WHAT THE TASK REQUIRES >> Every line in the data below from the one containing "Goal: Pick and" down to the one containing "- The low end", both included, must be retyped exactly; no other line is to appear.

(Stored items)

Segment Open

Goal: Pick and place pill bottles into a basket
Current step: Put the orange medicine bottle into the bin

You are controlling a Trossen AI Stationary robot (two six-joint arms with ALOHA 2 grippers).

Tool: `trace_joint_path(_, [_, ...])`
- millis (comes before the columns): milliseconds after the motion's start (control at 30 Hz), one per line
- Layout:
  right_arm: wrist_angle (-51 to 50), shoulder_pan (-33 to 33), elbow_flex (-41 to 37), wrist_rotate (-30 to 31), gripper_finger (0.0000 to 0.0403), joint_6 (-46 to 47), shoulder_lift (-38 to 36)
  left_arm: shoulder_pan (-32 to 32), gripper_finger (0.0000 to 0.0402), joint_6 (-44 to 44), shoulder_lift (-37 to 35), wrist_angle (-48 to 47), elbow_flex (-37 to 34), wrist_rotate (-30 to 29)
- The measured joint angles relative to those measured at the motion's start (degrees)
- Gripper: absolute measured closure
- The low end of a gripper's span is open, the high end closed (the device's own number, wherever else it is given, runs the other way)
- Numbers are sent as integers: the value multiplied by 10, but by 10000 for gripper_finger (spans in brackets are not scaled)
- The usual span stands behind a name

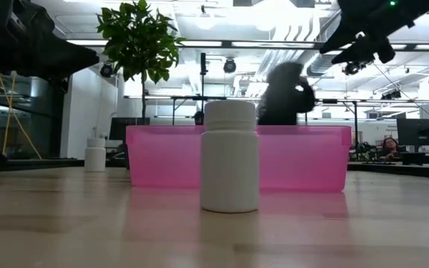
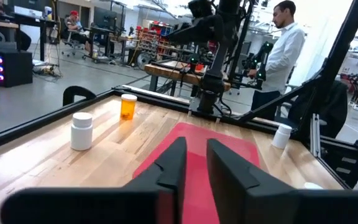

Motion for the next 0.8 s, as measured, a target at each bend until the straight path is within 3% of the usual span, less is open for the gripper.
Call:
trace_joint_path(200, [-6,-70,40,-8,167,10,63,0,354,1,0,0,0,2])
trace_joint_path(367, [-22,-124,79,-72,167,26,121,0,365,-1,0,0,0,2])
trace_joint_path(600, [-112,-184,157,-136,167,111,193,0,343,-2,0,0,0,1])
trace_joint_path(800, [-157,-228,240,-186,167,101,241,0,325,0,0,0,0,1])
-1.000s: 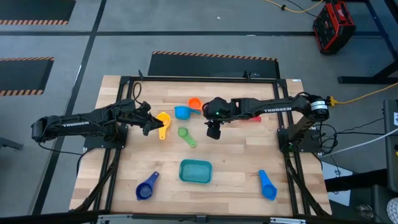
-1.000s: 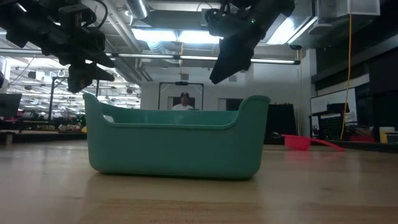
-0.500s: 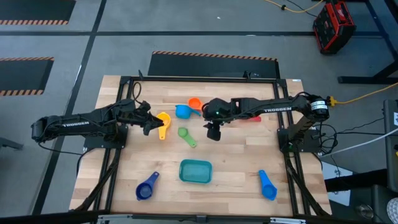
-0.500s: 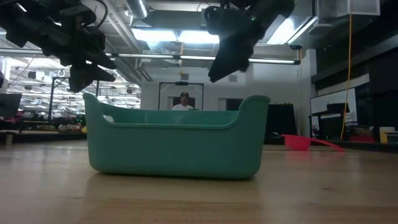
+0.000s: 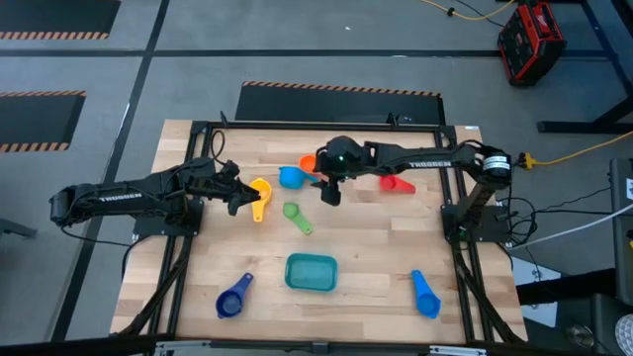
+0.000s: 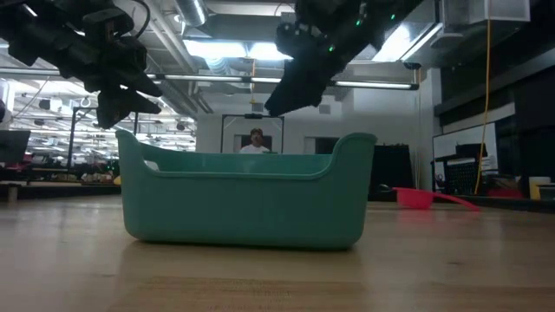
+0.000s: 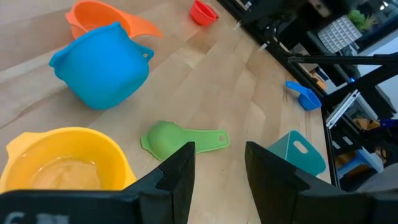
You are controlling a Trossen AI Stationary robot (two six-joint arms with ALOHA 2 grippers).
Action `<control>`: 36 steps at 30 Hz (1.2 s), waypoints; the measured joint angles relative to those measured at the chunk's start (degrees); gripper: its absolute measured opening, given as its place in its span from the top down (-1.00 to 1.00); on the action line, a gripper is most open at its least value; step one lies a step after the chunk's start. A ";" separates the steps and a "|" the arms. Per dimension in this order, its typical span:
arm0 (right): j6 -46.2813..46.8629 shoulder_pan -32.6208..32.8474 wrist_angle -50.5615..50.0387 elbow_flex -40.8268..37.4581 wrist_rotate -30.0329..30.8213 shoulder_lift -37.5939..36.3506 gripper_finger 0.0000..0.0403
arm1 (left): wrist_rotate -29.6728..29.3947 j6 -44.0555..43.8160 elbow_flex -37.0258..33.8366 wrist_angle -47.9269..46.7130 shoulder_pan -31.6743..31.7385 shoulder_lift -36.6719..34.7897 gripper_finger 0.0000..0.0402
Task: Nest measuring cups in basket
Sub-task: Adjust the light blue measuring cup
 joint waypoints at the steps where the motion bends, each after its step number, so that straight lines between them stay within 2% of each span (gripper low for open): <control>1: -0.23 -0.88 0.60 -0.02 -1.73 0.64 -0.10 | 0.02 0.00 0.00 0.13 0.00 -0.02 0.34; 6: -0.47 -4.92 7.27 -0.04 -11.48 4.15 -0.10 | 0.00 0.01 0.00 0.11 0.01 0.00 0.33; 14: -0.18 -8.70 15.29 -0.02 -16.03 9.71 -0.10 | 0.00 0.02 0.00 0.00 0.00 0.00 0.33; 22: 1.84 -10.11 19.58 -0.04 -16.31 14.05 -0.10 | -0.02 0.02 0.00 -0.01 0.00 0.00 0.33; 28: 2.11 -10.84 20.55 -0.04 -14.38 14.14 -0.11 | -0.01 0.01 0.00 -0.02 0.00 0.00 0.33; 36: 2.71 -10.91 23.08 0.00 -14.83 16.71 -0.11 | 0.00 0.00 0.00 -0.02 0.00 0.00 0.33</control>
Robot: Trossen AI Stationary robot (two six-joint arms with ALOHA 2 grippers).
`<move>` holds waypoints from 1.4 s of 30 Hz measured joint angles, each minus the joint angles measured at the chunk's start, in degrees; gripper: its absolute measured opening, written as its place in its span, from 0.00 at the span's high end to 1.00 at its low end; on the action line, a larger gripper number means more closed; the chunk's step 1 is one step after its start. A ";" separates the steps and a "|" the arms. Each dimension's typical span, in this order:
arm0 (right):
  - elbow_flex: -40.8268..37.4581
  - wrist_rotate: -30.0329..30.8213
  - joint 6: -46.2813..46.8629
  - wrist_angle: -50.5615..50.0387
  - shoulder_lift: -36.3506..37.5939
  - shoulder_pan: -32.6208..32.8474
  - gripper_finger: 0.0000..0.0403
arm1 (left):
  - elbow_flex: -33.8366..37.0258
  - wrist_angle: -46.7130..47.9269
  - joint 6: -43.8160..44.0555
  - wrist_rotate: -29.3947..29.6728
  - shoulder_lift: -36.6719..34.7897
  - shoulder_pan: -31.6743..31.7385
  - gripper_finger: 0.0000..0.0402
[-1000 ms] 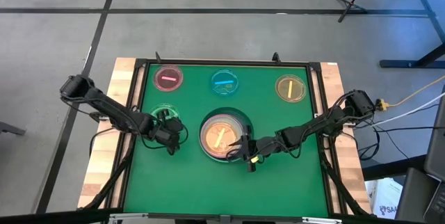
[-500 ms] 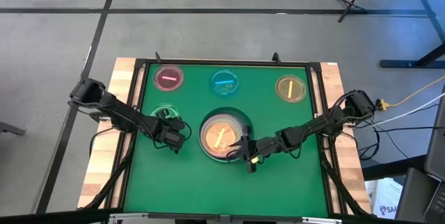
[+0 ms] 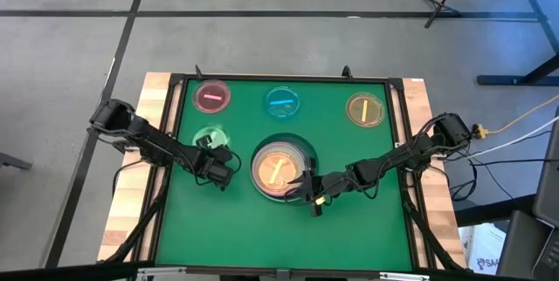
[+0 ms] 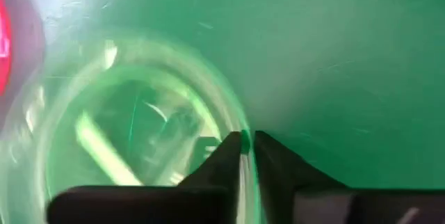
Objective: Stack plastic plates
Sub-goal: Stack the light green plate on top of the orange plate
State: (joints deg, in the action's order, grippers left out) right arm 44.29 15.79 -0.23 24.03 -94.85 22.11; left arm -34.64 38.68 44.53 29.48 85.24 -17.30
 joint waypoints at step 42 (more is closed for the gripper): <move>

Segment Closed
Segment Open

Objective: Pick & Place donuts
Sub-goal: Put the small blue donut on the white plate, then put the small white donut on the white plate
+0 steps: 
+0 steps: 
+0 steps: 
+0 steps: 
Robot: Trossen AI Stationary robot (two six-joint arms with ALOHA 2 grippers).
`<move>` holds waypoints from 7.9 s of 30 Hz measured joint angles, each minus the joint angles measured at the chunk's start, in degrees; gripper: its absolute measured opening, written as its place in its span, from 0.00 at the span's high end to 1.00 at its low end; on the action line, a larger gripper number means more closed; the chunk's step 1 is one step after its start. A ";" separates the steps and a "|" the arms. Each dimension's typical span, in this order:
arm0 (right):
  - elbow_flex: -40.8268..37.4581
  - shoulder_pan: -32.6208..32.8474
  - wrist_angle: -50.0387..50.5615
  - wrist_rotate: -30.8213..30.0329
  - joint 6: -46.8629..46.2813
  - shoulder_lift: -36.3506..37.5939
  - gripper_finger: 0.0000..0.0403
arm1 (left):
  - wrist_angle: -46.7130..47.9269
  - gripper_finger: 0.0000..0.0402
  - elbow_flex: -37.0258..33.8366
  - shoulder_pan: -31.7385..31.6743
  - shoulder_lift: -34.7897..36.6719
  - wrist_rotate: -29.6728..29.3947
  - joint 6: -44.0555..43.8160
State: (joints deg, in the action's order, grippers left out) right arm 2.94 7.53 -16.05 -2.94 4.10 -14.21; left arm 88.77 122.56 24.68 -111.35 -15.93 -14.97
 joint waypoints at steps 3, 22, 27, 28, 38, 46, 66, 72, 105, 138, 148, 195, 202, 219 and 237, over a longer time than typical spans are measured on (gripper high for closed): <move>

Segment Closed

WORKED SOLUTION >>
Goal: Pick and place pill bottles into a basket
Current step: Put the orange medicine bottle into the bin

You are controlling a Trossen AI Stationary robot (two six-joint arms with ALOHA 2 grippers).

Tool: `trace_joint_path(_, [_, ...])`
- millis (comes before the columns): milliseconds after the motion's start (control at 30 Hz), one per line
- Layout:
  right_arm: wrist_angle (-51 to 50), shoulder_pan (-33 to 33), elbow_flex (-41 to 37), wrist_rotate (-30 to 31), gripper_finger (0.0000 to 0.0403), joint_6 (-46 to 47), shoulder_lift (-38 to 36)
  left_arm: shoulder_pan (-32 to 32), gripper_finger (0.0000 to 0.0402), joint_6 (-44 to 44), shoulder_lift (-37 to 35), wrist_angle (-48 to 47), elbow_flex (-37 to 34), wrist_rotate (-30 to 29)
- The measured joint angles relative to those measured at the motion's start (degrees)
- Gripper: absolute measured closure
- The low end of a gripper's span is open, the high end closed (the device's own number, wherever else it is given, runs the other way)

This completes the required output.